Each company should define its own specifications for the formats and structures of validation protocols, test and inspection plans, and reports in its validation master plan.
The documentation drawn up as part of the process validation (plans, raw data and reports) should be available at the manufacturing site (for packaging validation, at the packaging site) so that it is accessible for any inspections by authorities
As the validation documentation generally comprises extremely extensive data pools, before importing it to an archive it is particularly important to ensure that everything is complete and structured in such a manner that all the information can still be found quickly, even years later. In recent years, the socalled Traceability Matrix has established itself as a useful overview document for more complex validation projects that frequently result in a veritable flood of plans and reports. This matrix provides a tabular overview of the document names and archiving locations of all validation protocols, test plans, interim and final reports, follow-up measures, raw data, etc., which were created in conjunction with a validation project. For data recorded electronically, it must be ensured that this data is available for the duration of the retention period and can be made readable within an appropriate period of time. The stored data must be protected against loss and damage.
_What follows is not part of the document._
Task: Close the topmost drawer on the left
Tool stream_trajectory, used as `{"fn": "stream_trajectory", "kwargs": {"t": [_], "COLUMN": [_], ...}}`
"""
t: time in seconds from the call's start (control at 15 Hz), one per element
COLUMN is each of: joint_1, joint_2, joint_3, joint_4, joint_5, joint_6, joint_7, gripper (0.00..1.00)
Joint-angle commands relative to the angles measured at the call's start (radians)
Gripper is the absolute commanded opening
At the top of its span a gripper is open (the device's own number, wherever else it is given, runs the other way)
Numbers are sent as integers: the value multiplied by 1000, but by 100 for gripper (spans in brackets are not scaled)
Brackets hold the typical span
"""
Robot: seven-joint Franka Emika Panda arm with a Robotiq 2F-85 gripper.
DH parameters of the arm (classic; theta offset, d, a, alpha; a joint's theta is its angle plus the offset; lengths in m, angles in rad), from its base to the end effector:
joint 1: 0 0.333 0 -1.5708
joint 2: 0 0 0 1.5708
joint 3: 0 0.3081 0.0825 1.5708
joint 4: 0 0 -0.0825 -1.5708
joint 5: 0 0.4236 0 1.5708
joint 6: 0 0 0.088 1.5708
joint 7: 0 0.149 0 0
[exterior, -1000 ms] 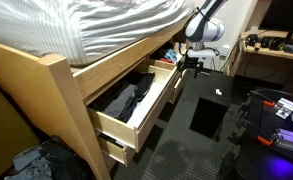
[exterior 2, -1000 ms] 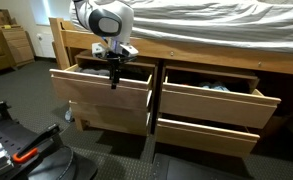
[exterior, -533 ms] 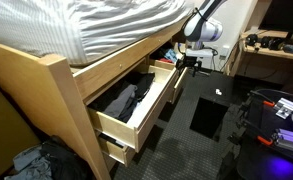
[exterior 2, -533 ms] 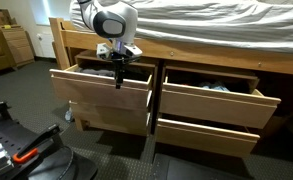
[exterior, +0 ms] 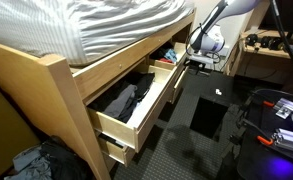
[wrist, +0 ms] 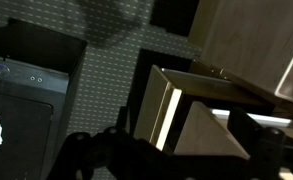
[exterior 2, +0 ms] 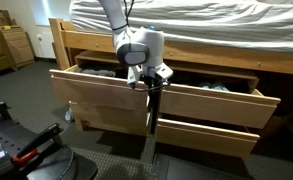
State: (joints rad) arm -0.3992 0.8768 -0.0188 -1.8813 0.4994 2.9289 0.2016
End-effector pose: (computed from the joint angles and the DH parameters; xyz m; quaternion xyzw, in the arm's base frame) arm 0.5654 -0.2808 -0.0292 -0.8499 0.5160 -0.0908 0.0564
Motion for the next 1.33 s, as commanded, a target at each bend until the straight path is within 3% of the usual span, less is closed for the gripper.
{"fn": "stream_trajectory", "kwargs": {"t": [0.0,0.2,0.27,0.53,0.67,0.73,0.87,1.0,1.07,1.13,1.27], "joint_1": [-37,-56,-26,107,191,133,194,206,145,57,-42], "joint_2": [27,51,56,91,122,112,139,141,128,122,139], "joint_3": [16,30,16,21,4,28,17,10,62,161,299], "joint_4": [33,68,66,-84,-104,-71,-87,-87,-108,-122,-130], "joint_5": [-8,-6,-4,-88,-114,-106,-115,-117,-114,-119,-173], "joint_6": [3,4,-10,113,155,107,145,148,212,281,367], "joint_7": [-4,-10,25,-23,13,12,34,36,1,-54,-97], "gripper": [100,100,100,100,100,100,100,100,100,100,100]}}
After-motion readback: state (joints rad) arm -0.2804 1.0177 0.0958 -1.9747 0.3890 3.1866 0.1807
The length of time that the validation documentation is to be archived depends on how long the corresponding product is in circulation. Validation documents must be kept for at least as long as the batch documentation for the final batch ever produced. In Europe, this is at least one year after the expiration date or five years after batch certification by the Qualified Person, whichever is the longer period. If clinical studies are still being carried out with the product at that time, the documentation must be archived for at least five years after the completion or formal discontinuation of the last clinical trial in which the batch was used. For the U.S., see applicable regulations and guidelines for specific retention requirements.
Retention periods for all validation reports, documents and records should always comply with local regulatory requirements for the country where the product is made or will be distributed, whether it is the EU, the U.S., or any other country.